[Records contained in a dataset]
________

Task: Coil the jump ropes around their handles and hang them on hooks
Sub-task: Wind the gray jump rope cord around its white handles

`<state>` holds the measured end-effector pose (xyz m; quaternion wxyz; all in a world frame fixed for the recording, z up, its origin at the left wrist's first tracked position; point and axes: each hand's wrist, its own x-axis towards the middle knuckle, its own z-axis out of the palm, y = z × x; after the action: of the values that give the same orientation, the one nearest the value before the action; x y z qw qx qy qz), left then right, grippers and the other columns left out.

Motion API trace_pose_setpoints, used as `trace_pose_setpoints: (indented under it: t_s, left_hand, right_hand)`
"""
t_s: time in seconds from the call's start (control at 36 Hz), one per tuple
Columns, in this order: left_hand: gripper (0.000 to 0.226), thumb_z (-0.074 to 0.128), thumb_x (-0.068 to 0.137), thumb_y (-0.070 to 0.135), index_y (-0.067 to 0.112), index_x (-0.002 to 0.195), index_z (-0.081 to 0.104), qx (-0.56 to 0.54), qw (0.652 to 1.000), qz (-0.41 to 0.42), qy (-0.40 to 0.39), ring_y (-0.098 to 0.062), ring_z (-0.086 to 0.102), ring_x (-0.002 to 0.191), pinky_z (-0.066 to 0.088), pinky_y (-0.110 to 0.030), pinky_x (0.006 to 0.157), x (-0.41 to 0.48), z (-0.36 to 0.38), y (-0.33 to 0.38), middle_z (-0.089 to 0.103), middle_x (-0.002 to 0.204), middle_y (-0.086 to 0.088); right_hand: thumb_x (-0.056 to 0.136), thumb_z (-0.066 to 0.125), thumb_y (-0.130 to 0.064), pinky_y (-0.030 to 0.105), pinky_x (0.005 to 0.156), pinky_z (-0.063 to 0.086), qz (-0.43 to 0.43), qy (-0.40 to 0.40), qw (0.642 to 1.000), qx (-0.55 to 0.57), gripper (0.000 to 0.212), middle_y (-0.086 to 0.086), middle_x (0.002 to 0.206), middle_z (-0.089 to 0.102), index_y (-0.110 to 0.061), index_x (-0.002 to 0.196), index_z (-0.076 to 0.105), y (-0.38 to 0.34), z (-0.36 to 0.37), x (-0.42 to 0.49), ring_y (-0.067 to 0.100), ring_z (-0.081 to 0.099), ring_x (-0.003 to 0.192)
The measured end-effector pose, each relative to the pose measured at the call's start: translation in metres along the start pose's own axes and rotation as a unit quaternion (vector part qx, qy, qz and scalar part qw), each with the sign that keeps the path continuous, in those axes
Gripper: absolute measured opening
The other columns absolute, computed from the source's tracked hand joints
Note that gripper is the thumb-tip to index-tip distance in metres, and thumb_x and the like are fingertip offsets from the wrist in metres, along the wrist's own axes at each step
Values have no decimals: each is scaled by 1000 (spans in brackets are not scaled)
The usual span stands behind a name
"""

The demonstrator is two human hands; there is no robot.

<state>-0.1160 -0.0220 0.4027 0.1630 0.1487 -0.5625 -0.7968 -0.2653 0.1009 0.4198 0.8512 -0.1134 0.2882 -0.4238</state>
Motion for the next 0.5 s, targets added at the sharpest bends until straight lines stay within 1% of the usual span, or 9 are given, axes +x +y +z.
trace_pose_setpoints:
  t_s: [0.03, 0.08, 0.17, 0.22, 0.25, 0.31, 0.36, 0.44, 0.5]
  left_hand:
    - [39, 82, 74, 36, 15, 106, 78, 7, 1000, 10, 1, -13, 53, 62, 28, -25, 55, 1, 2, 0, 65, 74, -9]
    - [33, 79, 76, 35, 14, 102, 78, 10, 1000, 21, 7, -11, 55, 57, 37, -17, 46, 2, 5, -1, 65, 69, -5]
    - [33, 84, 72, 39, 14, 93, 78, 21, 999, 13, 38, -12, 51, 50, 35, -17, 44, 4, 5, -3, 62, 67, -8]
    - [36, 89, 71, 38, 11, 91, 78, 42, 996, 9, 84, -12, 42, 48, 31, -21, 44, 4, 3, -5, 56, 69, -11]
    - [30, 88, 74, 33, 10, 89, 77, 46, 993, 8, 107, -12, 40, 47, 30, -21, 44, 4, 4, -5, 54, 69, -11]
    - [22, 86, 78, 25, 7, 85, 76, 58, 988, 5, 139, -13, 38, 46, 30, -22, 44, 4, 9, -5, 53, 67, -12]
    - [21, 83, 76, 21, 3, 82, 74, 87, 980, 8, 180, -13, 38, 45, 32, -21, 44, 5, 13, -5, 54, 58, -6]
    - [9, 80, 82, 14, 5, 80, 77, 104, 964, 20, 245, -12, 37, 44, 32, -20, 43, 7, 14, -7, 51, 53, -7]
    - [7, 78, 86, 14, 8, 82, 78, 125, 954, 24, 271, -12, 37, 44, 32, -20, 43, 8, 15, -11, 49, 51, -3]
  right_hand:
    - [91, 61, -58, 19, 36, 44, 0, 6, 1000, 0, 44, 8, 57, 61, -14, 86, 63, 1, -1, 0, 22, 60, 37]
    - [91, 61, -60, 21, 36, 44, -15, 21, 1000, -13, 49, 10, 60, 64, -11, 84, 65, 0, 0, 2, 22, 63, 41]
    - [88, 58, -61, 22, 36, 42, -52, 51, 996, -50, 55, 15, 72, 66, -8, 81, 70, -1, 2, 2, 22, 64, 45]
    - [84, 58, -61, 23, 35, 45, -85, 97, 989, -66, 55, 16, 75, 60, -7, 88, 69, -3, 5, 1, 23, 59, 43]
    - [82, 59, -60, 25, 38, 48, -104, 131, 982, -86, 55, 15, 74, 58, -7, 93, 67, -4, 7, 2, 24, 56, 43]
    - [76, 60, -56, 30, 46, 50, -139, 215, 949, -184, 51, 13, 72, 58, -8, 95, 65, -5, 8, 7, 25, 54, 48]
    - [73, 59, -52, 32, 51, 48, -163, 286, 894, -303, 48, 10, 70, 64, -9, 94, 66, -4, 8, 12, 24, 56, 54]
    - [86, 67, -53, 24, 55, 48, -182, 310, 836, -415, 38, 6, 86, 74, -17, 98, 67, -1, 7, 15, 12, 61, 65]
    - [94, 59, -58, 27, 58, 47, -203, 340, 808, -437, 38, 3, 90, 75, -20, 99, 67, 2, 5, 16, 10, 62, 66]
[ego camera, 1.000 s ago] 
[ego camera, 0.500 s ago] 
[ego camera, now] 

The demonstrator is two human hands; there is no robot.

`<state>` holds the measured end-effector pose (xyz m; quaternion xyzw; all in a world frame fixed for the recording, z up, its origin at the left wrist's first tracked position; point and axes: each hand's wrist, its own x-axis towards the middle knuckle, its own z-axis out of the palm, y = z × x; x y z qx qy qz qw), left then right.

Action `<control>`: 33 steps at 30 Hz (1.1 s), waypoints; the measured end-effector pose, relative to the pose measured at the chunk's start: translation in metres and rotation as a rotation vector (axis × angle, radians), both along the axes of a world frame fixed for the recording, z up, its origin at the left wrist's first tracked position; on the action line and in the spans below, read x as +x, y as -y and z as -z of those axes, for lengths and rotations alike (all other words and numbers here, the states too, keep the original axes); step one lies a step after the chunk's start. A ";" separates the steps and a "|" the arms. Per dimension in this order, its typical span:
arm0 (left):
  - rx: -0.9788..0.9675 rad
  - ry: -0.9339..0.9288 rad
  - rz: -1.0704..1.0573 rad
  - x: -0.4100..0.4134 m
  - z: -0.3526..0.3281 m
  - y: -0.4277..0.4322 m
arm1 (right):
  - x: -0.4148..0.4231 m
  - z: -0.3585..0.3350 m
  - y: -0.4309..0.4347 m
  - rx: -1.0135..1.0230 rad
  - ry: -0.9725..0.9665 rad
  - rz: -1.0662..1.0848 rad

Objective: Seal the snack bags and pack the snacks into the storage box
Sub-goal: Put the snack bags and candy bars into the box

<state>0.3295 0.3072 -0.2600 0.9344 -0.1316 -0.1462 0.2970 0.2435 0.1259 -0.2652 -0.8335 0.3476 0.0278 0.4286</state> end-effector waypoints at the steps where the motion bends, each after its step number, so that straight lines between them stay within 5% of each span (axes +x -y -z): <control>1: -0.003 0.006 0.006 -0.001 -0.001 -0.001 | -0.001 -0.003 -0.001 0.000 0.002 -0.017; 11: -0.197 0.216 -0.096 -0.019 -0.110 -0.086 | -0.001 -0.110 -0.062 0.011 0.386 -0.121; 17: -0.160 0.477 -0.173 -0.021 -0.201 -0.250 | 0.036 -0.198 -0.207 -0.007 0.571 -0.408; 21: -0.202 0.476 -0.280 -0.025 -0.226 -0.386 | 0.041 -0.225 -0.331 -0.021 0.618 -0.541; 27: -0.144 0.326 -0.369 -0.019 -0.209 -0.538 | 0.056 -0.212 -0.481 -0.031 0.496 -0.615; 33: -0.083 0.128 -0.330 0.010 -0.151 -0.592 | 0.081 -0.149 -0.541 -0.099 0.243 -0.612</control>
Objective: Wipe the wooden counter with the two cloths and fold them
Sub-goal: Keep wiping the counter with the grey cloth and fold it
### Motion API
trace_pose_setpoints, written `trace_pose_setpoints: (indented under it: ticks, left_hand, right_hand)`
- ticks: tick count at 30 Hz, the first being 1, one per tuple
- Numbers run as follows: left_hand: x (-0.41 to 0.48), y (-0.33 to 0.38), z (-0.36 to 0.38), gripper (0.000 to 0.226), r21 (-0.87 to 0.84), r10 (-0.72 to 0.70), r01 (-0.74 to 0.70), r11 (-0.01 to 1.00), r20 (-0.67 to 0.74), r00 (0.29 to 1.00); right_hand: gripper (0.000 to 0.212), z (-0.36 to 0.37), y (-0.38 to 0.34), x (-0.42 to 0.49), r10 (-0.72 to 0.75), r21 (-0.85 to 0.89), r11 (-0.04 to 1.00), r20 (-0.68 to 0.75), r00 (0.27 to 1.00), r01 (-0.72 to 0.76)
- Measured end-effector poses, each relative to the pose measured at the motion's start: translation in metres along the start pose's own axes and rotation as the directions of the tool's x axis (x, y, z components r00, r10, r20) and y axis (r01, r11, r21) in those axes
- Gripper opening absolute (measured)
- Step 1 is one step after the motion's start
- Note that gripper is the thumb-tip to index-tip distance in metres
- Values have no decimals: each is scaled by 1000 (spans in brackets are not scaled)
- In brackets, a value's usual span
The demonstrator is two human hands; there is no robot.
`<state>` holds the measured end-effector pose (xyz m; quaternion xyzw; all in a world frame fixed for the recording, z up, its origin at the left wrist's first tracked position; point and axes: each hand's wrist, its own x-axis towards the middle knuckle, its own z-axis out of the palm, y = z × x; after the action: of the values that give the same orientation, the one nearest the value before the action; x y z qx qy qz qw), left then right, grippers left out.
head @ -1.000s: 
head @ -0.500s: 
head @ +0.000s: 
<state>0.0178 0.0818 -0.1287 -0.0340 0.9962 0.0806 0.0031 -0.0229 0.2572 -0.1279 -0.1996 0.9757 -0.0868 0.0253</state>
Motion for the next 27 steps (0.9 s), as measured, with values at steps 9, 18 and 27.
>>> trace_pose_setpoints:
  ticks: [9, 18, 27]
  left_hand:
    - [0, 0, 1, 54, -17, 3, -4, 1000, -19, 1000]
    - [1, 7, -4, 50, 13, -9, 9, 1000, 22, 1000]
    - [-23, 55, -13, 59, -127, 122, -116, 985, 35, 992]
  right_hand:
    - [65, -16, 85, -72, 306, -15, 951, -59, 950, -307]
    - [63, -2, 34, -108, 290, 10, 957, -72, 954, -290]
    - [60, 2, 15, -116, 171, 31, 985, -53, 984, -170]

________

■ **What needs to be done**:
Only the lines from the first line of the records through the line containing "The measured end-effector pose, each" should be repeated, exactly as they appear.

■ **Response below**:
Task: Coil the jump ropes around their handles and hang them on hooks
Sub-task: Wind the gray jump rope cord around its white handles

`<state>` holds the measured end-effector pose (xyz m; quaternion wxyz; all in a world frame fixed for the recording, z up, its origin at the left wrist's first tracked position; point and axes: each hand's wrist, its own x-axis towards the middle knuckle, its own z-axis out of the palm, y = z × x; after the action: of the values that give the same orientation, the one nearest the value before the action; x y z qw qx qy qz), left then right, grippers and the other columns left out.

Motion API trace_pose_setpoints, used as `trace_pose_setpoints: (indented under it: t_s, left_hand, right_hand)`
"""
t_s: time in seconds from the call's start (control at 36 Hz), one per tuple
Columns, in this order: left_hand: gripper (0.000 to 0.226), thumb_z (-0.074 to 0.128), thumb_x (-0.068 to 0.137), thumb_y (-0.070 to 0.135), index_y (-0.067 to 0.112), index_x (-0.002 to 0.195), index_z (-0.081 to 0.104), qx (-0.56 to 0.54), qw (0.652 to 1.000), qz (-0.41 to 0.42), qy (-0.40 to 0.39), ring_y (-0.098 to 0.062), ring_z (-0.086 to 0.102), ring_x (-0.002 to 0.191), pinky_z (-0.066 to 0.088), pinky_y (-0.110 to 0.030), pinky_x (0.006 to 0.157), x (-0.41 to 0.48), z (-0.36 to 0.38), y (-0.33 to 0.38), middle_z (-0.089 to 0.103), middle_x (-0.002 to 0.204), middle_y (-0.086 to 0.088); right_hand: thumb_x (-0.056 to 0.136), thumb_z (-0.066 to 0.125), thumb_y (-0.130 to 0.064), pinky_y (-0.030 to 0.105), pinky_x (0.005 to 0.156), pinky_z (-0.063 to 0.086), qz (-0.43 to 0.43), qy (-0.40 to 0.40), qw (0.642 to 1.000), qx (-0.55 to 0.57), gripper (0.000 to 0.212), middle_y (-0.086 to 0.086), middle_x (0.002 to 0.206), middle_z (-0.089 to 0.102), index_y (-0.110 to 0.061), index_x (-0.002 to 0.196), index_z (-0.076 to 0.105), y (-0.38 to 0.34), z (-0.36 to 0.37), x (-0.42 to 0.49), ring_y (-0.067 to 0.100), ring_z (-0.081 to 0.099), ring_x (-0.003 to 0.192)
The measured end-effector pose, each relative to the pose measured at the call's start: translation in metres along the start pose's own axes and rotation as a unit quaternion (vector part qx, qy, qz and scalar part qw), each with the sign that keeps the path continuous, in those axes

This exercise has been answered in full.